Эстетика рокенролльного битничества, клетчатые рубахи и стетсоновские шляпы, закончилась к середине шестидесятых и начался классический «вудсток». Но само по себе битничество не отошло. Мы (в отличие от той же «Машины Времени») – братья Липницкие, братья Смирновы, и братья Мамоновы – очень кайфовали от битнической культуры, от Элвиса и Чаби Чекера, от ритм-энд-блюза и джазовых пластинок, от великих вокалистов Рей Чарлза, Френка Синатры и Нат Кинг Коула… Мы ходили в «Синюю птицу», где у нас были друзья, старший брат моего лучшего друга Мирка Томаева, Гера Бахчиев нас всегда протаскивал туда на концерты. Московская джазовая тема пережила все эти модные метаморфозы: битников, битломанию, хиппизм и дожила до начала восьмидесятых, во многом благодаря новаторам, навроде трио «Ганелин-Чекасин-Тарасов», чьи эксперименты позже продолжил Сергей Курехин. Собственно, первая «Поп-Механика» 1984-го года состоялась в ДК «Замоскворечье», ставшим оплотом московского джаза, тогда, когда популярность «Синей птицы» уже померкла. Возлюбленный моей красавицы мамы, Евгений, племянник автора гимна СССР Александрова, прекрасно играл джаз и притаскивал к нам домой замечательных джазменов: Лешу Зубова, Георгия Гараняна… как-то все это было рядом. Они слушали вместе с нами пластинки Чарли Берда и Джона Колтрейна, Пола Десмонда и Стена Гетца, а «триумфом джаза» стал приезд Дюка Эллингтона в 1971-м году. Я был на всех его концертах, попал даже на прием в его честь в Спасо-хаус и это было счастье.М. Б.

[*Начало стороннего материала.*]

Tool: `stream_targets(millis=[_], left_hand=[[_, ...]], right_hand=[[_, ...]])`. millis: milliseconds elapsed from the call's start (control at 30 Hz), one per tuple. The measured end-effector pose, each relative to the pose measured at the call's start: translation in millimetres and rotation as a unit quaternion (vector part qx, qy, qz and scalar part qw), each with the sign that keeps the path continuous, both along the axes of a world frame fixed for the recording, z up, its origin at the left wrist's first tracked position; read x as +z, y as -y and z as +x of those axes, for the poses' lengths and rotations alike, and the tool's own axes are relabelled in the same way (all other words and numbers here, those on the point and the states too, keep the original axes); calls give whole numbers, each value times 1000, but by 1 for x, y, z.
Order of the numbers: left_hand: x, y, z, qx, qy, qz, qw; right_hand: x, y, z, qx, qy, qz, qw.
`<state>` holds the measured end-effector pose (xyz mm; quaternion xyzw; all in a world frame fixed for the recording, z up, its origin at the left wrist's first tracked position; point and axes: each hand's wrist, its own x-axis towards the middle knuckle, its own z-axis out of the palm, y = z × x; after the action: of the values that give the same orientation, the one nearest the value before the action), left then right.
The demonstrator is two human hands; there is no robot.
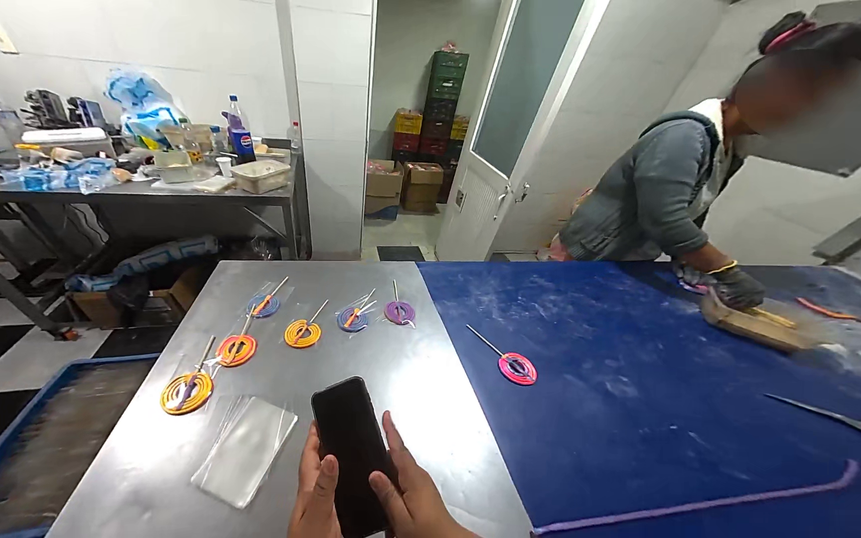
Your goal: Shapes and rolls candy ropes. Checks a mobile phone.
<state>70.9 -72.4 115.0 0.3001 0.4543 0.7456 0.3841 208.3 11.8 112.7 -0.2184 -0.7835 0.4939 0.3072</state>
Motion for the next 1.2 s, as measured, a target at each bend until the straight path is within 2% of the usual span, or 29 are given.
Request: stream_targets(millis=[167,300,433,633,867,1000,1100,1200], left_hand=[[5,3,0,-35,-10,9,999],[6,4,1,-42,-14,15,999],[0,5,2,-88,9,43,995],[-14,6,3,-170,128,130,968],[-28,4,4,-167,106,141,970],[-29,4,4,-171,104,138,970],[-28,6,3,-181,89,116,972],[-35,5,2,-207,63,113,970]], right_hand=[[-3,-2,6,41,-73,-49,995],[-10,2,5,25,-115,-65,991],[-13,6,10,-1,-121,-84,989],[-14,10,17,-22,-153,-109,982],[-20,7,17,7,-126,-153,980],[-21,7,19,13,-126,-148,981],[-21,7,20,-43,-122,-117,985],[-24,-4,22,-137,-103,19,985]])
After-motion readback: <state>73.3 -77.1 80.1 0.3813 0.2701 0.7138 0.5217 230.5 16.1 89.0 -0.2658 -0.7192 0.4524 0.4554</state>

В целом, московский джаз-клуб многого не требовал и не претендовал, следуя лозунгу «Меняются эпохи, меняются люди, не меняется имя и остается джаз», а «Синяя птица» окончательно закрылась только в 2010-м.А. Л.
Да, так и было. Аксенов все это описал в своем романе «Ожог». Джаз давал очень важную инъекцию свободного образа жизни в нашей интернациональной, но искусственно замкнутой большевиками культуре. Если сейчас, при наличии интернета, у меня нет разрыва в понимании прелести жизни с жителями российской глубинки, то тогда это была исключительно прерогатива столицы.